> **Task to complete**: Of the lines in the listing below, count those containing "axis". Provide the count and nothing else.

> **Given information**:
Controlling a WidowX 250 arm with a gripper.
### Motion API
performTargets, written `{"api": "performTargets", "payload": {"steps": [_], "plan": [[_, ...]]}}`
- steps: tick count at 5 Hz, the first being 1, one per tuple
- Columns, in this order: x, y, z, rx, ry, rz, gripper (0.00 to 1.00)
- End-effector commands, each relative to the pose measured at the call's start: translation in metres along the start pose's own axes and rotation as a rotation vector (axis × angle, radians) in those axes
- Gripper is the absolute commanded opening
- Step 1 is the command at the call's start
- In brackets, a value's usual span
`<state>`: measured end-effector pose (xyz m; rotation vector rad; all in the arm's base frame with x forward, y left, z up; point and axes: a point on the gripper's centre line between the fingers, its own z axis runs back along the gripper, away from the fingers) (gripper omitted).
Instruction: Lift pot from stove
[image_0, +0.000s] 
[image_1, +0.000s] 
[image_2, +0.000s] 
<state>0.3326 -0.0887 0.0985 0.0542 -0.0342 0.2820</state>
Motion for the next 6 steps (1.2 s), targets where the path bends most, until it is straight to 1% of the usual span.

> **Reply to the exercise**: 2